Location: Water Quality and Ecology Research
Title: Fecal bacterial losses in runoff from conventional and no-till pearl millet fertilized with broiler litter Authors
|Nuti, C -|
Submitted to: Agricultural Water Management
Publication Type: Peer Reviewed Journal
Publication Acceptance Date: November 25, 2013
Publication Date: N/A
Interpretive Summary: Herbicide applications to recently planted fields often require that the herbicide is irrigated into the soil to prevent its loss during storm events. In conjunction with the herbicide application, manure is often broadcast as fertilizer. This agricultural practice of irrigating herbicides into the soil increases the surface soil water content that in turn can lead to increased storm water runoff and increased numbers of fecal bacteria into surface waters. USDA-ARS scientists at Tifton and Watkinsville, GA designed a rainfall simulation experiment to determine if differences in quantities of manure bacteria in storm water runoff from conventional tillage and no-till management practices would be observed after herbicides were incorporated into soil by irrigation. Although results of this experiment indicated that total runoff from the conventional tillage system was 3-times greater than runoff from the no-till system, the quantities of E. coli and Salmonella in runoff from the two tillage practices were not different. Percent recovery of Salmonella was, however, more than ten thousand times greater than recovery of E. coli. This disparity in recovery between these two fecal bacteria provides evidence that E. coli, as a standard indicator of pathogen contamination, may not be effective at indicating risk to public health. This is important information for state and federal environmental protection agencies and managers of watersheds impacted by agriculture.

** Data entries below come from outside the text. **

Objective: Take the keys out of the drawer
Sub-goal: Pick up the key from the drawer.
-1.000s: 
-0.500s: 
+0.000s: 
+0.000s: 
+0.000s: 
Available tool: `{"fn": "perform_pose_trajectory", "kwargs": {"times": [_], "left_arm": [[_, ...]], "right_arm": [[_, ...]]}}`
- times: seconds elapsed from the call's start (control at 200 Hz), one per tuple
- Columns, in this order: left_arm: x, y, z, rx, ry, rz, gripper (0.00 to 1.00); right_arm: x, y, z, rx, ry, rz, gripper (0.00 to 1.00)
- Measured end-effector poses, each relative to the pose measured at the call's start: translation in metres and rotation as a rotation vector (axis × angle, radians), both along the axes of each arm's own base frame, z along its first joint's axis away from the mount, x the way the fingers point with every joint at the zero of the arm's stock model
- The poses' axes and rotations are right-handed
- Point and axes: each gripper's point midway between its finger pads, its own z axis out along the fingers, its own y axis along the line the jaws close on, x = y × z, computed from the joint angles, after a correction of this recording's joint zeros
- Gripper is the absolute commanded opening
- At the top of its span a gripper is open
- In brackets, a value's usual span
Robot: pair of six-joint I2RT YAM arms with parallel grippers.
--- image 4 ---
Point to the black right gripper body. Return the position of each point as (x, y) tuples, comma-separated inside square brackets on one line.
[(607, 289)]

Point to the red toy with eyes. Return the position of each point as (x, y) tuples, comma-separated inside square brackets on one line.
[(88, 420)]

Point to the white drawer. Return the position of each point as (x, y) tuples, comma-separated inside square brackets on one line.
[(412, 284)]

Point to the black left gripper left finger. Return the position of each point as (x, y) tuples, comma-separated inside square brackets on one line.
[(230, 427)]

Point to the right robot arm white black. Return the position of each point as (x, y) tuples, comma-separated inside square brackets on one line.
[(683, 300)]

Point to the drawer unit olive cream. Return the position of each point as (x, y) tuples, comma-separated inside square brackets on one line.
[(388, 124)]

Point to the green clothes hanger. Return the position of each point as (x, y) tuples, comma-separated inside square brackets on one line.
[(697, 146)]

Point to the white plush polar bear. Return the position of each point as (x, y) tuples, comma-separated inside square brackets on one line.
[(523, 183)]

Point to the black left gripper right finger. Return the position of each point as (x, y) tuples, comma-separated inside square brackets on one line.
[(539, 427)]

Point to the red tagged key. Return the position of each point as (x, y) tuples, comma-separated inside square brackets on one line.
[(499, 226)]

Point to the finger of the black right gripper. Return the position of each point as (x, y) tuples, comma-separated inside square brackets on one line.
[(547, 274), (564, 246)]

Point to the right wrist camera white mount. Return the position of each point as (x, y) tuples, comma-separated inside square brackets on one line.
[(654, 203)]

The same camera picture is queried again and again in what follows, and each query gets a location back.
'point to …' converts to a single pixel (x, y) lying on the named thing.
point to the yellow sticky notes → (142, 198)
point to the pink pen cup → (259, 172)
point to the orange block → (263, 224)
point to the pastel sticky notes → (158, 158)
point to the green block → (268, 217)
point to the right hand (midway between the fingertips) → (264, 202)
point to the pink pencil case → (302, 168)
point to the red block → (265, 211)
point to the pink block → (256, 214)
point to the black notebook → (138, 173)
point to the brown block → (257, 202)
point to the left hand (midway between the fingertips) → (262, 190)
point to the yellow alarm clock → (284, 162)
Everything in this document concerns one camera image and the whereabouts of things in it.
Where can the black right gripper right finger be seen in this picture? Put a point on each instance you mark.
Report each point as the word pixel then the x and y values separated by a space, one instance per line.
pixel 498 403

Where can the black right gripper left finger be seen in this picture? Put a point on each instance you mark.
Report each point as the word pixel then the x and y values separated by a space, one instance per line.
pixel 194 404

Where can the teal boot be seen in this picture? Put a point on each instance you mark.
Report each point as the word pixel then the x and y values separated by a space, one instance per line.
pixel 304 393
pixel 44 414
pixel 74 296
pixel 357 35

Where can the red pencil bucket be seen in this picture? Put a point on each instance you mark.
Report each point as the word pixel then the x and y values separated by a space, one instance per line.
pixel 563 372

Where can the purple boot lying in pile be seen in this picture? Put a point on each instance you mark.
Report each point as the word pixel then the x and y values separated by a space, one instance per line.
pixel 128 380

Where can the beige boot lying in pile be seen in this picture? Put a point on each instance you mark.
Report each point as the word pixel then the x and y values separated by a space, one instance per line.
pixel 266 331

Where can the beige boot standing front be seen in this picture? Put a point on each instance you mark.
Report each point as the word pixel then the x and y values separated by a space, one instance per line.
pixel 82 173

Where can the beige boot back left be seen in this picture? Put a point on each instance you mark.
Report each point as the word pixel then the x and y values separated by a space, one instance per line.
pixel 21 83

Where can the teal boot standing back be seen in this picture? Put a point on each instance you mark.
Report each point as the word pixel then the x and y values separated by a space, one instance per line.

Technical Abstract: Georgia farmers are increasing preemergence applications of soil residual herbicides to control glyphosate resistant weeds. To be effective these herbicides must be activated by post-application irrigation. Broiler litter is often applied to fields before these herbicides. This wetting-in practice increases surface soil water content and may increase runoff and transport of broiler litter borne fecal bacteria into surface waters during subsequent storm events. Our objective was to determine differences in loads of fecal bacteria, Escherichia coli and Salmonella spp., in runoff from conventional tillage (CT) and no-till (NT) systems after herbicides were watered into an Ultisol fertilized with broiler litter. To replicated 6 m2-plots (n = 3) variable rainfall intensity was simulated for 70 min with composite runoff samples collected every 5 min and analyzed for E. coli and Salmonella spp. Although total runoff from the CT plots was significantly greater than from NT plots, no differences in total load of E. coli and Salmonella were observed. No differences in percent of total loads of E. coli and Salmonella recovered in runoff between tillage systems were observed. Total percentage of Salmonella recovered in runoff from both tillage systems was, however, four log10 orders of magnitude greater than the percentage of E. coli that was recovered. Difference in percentage recovered between the fecal indicator bacterium, E. coli, and the pathogen, Salmonella, underscores an apparent difference in hydrologic transport characteristics of these two fecal bacteria and casts doubts on the efficacy of E. coli as an indicator of risk to public health.